- Assigned task:
Among the lines of the material below, how many carry the word "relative"? Only the number is wanted.

*** Opening of Raw data ***

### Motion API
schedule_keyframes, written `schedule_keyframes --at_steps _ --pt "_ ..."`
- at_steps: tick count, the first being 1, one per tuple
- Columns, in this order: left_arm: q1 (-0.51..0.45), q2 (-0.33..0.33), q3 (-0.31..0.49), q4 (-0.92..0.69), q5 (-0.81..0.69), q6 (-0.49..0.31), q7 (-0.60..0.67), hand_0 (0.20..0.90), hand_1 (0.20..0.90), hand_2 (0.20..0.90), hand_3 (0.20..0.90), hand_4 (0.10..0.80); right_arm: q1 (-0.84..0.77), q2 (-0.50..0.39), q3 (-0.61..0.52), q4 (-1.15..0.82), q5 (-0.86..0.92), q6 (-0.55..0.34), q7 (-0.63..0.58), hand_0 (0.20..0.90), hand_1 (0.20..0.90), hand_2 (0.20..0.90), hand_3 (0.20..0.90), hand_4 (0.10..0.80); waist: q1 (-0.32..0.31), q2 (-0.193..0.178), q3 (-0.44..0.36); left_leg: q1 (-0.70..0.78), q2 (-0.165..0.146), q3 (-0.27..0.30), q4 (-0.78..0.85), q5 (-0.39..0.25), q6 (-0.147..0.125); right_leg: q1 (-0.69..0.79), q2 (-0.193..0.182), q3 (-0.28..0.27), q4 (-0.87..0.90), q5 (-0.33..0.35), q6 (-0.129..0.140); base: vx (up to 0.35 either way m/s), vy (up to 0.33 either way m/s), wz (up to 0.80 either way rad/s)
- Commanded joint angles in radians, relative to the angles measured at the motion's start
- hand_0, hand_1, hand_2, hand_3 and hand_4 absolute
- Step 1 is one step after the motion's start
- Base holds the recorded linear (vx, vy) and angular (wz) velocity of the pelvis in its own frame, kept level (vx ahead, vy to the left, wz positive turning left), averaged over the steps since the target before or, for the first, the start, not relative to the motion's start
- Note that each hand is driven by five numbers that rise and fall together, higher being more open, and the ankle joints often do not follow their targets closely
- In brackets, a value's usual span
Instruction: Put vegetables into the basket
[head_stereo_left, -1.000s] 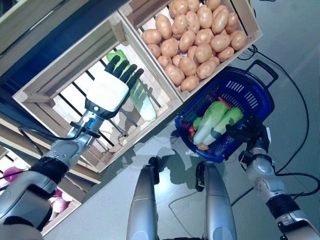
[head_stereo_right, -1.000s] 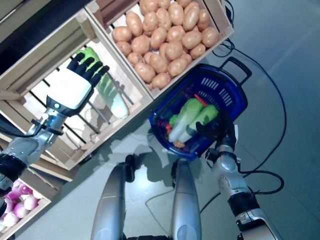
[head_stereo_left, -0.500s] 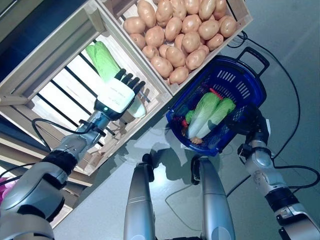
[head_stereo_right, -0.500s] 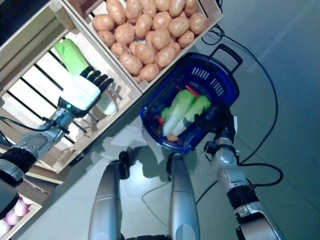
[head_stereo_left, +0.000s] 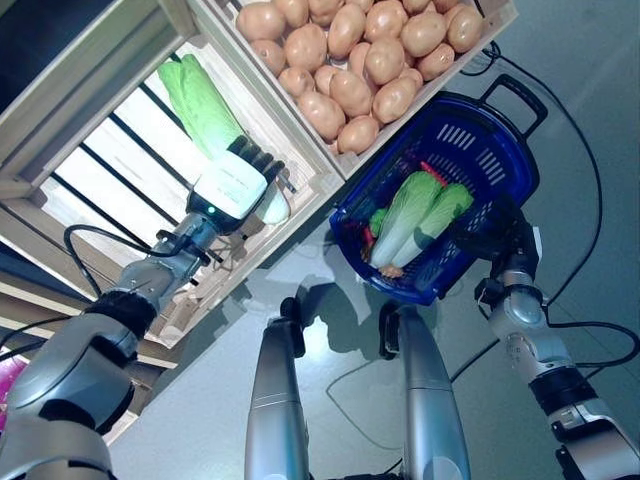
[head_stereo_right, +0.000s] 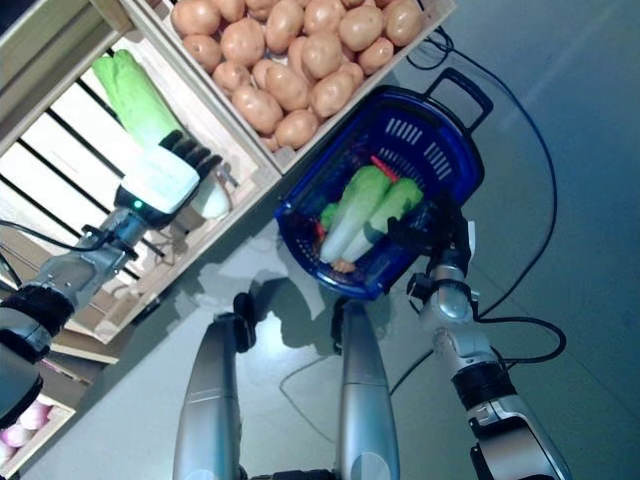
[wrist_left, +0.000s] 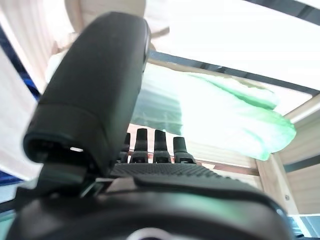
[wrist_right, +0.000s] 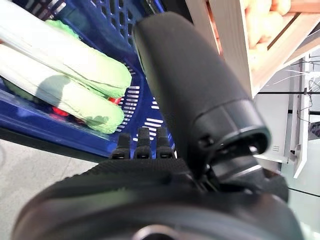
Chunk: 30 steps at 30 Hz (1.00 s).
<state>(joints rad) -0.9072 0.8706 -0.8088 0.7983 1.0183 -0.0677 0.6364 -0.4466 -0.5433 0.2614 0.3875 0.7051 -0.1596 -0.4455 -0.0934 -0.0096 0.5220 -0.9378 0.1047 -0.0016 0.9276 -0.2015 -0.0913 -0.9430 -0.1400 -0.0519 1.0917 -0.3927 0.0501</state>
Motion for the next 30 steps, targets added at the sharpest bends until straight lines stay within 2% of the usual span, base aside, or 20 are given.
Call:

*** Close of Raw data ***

- Output for this exercise:
2